Background: The varying degrees of hearing recovery in idiopathic sudden sensory neural hearing loss (ISSHL) patients indicate the need of model to predict no hearing recovery. We aimed to aid in the counseling of ISSHL patients about their recovery chances by developing a simple clinical scoring system to predict no hearing recovery using clinical information available at first visit.

Methods: A retrospective cohort study, using medical records was conducted from January 2017-May 2019 in Cipto Mangunkusumo General Hospital and Proklamasi Ear, Nose, Throat, Head and Neck (ENT-HN) Surgery Specialized Hospital in Jakarta, Indonesia. The outcome measure is no hearing recovery and we built the prediction score developed based on multiple logistic regression analyses and tested for discriminative ability. There were 183 adults unilateral ISSHL patients included in the study.

Results: The proportion of no hearing recovery was 56%. The independent predictors were older age 30-60 years and >60 years old (Odds Ratio 4.0; 95% CI 1.4-11.8; p=0.012 and OR 5.3; 95% CI 1.5-18.4; p=0.008, respectively) as compared with 18-<30 years old, later onset (onset 15-60 days and >60 days had OR 5.4; 95% CI 1.7-16.9; p=0.004 and OR 12.6; 95% CI 2.9-54.6; p=0.001, respectively, as compared with onset < 3 days), and presence of vertigo (OR 2.3; 95% CI 1.1-4.6; p=0.026).

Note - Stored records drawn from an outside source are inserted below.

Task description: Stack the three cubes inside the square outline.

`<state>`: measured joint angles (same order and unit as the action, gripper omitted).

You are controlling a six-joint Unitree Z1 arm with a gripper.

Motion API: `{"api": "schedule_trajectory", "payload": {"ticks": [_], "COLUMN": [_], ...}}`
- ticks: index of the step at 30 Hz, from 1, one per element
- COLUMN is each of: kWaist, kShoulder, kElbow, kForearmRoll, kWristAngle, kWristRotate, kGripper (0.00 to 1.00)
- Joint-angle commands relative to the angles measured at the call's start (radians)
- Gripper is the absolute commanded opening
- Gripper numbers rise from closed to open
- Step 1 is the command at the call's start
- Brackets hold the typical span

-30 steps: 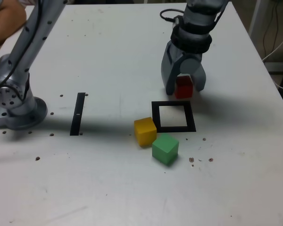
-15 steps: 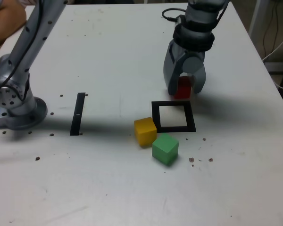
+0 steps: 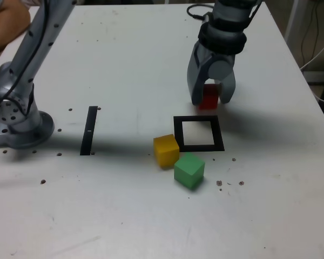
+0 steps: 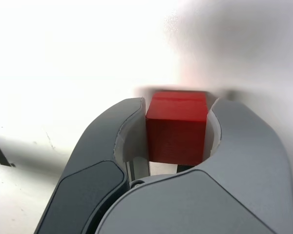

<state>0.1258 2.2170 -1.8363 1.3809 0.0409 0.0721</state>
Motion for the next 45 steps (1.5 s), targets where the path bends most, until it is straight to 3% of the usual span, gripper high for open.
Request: {"api": "schedule_trajectory", "payload": {"ticks": [1,9,19,36,45], "kWaist": [-0.016,-0.075,-0.144,-0.187,-0.187], "kShoulder": [-0.050,-0.129,-0.158,-0.143,-0.127], "kElbow": [-0.007,0.035,0.093,0.207,0.290], "kForearmRoll": [0.021,0.059,0.041,-0.073,-0.188], "kWristAngle": [0.011,0.021,-0.001,-0.040,-0.063], "kWristRotate": [0.001,-0.002,-0.030,-0.087,-0.087], "kGripper": [0.27,0.28,0.28,0.28,0.28]}}
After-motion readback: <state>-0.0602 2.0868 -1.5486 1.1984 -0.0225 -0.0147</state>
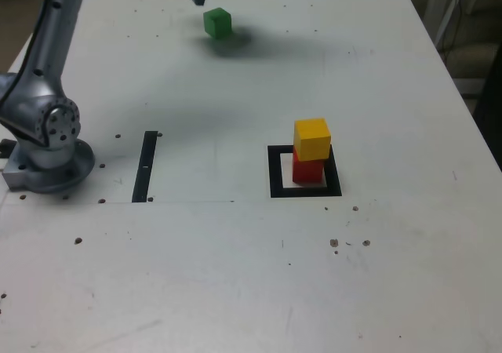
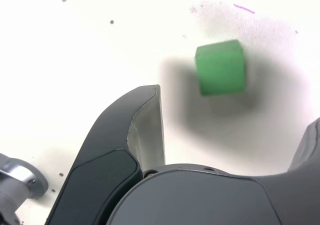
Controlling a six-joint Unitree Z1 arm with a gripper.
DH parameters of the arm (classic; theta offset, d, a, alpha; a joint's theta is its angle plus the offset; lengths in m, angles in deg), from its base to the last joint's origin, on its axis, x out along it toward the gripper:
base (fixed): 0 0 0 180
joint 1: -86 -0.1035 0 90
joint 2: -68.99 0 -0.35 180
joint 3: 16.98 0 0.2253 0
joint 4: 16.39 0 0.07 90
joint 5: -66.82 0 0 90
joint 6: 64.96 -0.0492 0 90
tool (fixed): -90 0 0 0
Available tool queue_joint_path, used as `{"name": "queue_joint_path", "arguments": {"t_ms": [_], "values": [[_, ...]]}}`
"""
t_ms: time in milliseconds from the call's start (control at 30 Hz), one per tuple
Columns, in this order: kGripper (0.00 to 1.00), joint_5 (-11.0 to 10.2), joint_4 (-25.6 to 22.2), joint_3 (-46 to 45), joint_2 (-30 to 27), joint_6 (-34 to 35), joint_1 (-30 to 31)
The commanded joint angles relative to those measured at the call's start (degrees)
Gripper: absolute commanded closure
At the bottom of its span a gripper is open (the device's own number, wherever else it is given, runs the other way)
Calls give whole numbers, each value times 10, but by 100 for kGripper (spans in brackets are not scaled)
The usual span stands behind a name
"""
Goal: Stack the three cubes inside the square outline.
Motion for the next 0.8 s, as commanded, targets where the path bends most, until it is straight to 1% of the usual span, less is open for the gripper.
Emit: {"name": "queue_joint_path", "arguments": {"t_ms": [0,167,333,433,667,767], "values": [[0,0,-6,15,18,-3,-7],[1,1,-9,43,58,-6,-17],[2,3,-9,49,76,-6,-22],[5,7,-9,52,83,-6,-26],[15,18,-9,68,98,-6,-29],[17,27,-9,69,101,-6,-32]]}}
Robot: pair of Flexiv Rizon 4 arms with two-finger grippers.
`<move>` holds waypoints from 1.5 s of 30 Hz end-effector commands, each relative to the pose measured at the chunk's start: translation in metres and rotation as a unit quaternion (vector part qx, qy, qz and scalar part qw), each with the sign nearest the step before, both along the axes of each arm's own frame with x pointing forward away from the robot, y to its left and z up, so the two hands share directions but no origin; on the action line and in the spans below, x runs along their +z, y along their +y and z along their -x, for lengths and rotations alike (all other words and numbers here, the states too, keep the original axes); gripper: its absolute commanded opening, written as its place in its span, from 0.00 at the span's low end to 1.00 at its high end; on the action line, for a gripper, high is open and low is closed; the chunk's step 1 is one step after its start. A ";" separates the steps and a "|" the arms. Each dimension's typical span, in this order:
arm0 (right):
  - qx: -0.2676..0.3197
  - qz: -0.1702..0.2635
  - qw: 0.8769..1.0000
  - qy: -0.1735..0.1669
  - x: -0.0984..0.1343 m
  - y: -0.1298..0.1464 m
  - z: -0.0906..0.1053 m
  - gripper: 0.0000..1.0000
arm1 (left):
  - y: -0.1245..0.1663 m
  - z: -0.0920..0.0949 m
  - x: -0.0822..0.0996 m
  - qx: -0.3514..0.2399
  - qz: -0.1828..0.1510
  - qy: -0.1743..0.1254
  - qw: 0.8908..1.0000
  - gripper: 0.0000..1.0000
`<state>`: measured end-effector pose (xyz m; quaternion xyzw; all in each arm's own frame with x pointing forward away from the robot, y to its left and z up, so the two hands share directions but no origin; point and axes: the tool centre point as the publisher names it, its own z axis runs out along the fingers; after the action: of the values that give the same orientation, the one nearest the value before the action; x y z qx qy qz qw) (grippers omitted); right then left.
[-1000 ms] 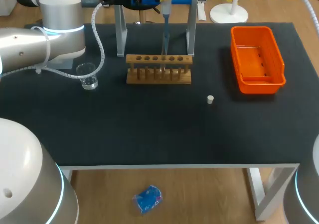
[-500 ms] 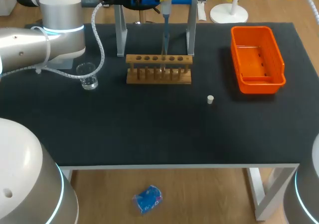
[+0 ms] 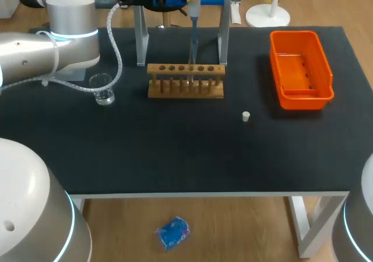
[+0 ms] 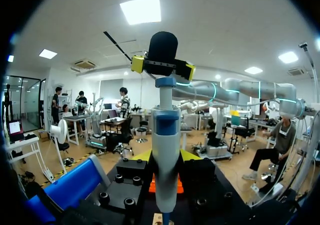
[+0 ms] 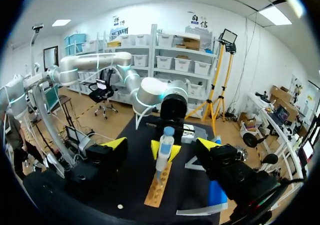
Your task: Invert the test tube, pick up the pipette, mount the tip to pipette, aspirate from beaker and dispense into the tube, eject the tip, return the pipette, and cap with the stopper.
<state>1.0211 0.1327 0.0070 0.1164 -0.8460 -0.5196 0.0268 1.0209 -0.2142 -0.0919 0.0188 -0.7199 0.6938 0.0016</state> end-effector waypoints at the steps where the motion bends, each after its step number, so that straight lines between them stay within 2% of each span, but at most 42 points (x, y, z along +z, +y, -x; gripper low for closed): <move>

Prediction scores ranged from 3 to 12, with three categories for age, four for onset, and two for the presence of vertigo. The predictions showed adequate calibration and good discriminative ability (AUC 0.77).

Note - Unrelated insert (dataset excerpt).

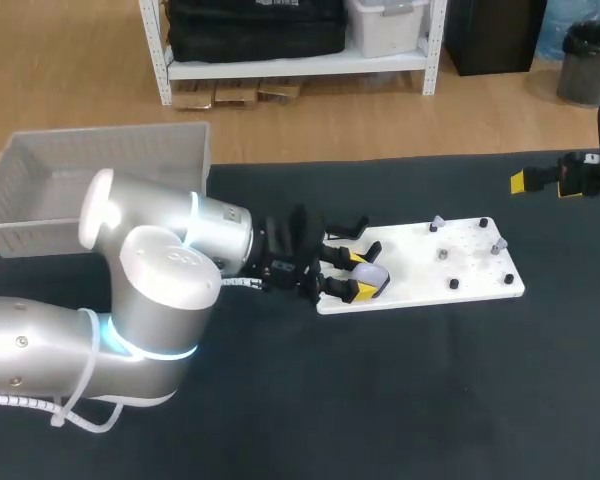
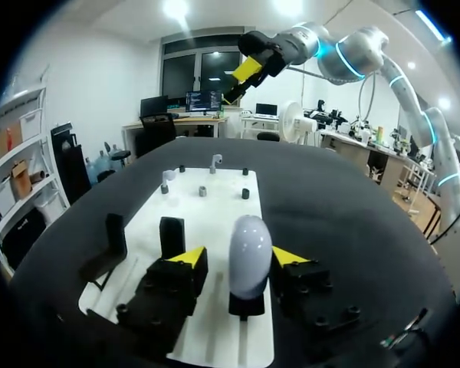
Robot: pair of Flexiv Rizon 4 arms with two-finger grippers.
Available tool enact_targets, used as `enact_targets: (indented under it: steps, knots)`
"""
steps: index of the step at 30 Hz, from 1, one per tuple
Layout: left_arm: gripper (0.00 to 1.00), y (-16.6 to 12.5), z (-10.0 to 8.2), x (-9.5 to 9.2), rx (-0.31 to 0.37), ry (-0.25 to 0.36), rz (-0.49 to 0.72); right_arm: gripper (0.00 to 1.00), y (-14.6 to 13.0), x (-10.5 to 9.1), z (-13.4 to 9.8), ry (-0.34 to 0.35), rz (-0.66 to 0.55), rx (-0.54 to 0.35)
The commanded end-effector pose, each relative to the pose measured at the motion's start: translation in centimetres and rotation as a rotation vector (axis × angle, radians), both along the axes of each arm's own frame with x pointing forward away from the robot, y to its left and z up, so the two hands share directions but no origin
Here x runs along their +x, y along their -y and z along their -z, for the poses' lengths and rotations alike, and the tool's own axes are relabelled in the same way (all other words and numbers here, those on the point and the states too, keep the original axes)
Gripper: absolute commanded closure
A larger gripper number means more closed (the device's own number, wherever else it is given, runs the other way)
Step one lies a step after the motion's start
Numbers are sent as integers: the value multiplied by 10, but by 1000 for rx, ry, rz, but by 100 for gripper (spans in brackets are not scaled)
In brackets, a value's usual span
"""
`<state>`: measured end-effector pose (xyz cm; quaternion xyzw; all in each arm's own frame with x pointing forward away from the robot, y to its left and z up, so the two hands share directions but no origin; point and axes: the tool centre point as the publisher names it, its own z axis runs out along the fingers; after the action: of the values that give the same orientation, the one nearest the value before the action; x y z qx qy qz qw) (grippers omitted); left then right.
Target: Pick up each earbud case from the left stands, insert the matching earbuds, close the lid, and place the case in the box.
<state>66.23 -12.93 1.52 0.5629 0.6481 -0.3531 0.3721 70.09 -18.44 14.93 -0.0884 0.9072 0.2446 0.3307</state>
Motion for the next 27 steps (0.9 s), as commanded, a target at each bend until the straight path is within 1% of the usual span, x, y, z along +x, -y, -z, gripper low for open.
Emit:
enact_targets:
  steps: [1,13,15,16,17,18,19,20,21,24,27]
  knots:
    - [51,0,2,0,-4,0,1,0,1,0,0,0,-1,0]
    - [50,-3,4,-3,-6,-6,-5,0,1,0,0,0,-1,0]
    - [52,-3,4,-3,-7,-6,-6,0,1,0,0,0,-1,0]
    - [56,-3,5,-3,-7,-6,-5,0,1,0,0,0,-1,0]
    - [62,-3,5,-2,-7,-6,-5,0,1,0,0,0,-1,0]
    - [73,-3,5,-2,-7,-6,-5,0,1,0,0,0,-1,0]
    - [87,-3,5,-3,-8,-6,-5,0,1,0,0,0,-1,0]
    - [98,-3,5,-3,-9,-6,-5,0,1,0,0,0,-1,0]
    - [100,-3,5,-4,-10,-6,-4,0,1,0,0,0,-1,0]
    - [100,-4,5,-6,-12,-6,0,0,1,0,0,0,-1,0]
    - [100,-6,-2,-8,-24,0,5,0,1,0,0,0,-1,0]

Conclusion: Using information of age, onset and presence of vertigo at first visit, ISSHL patient with increased risk of no hearing recovery can be identified with moderate accuracy. This prediction model could help clinician in predicting patients' prognosis.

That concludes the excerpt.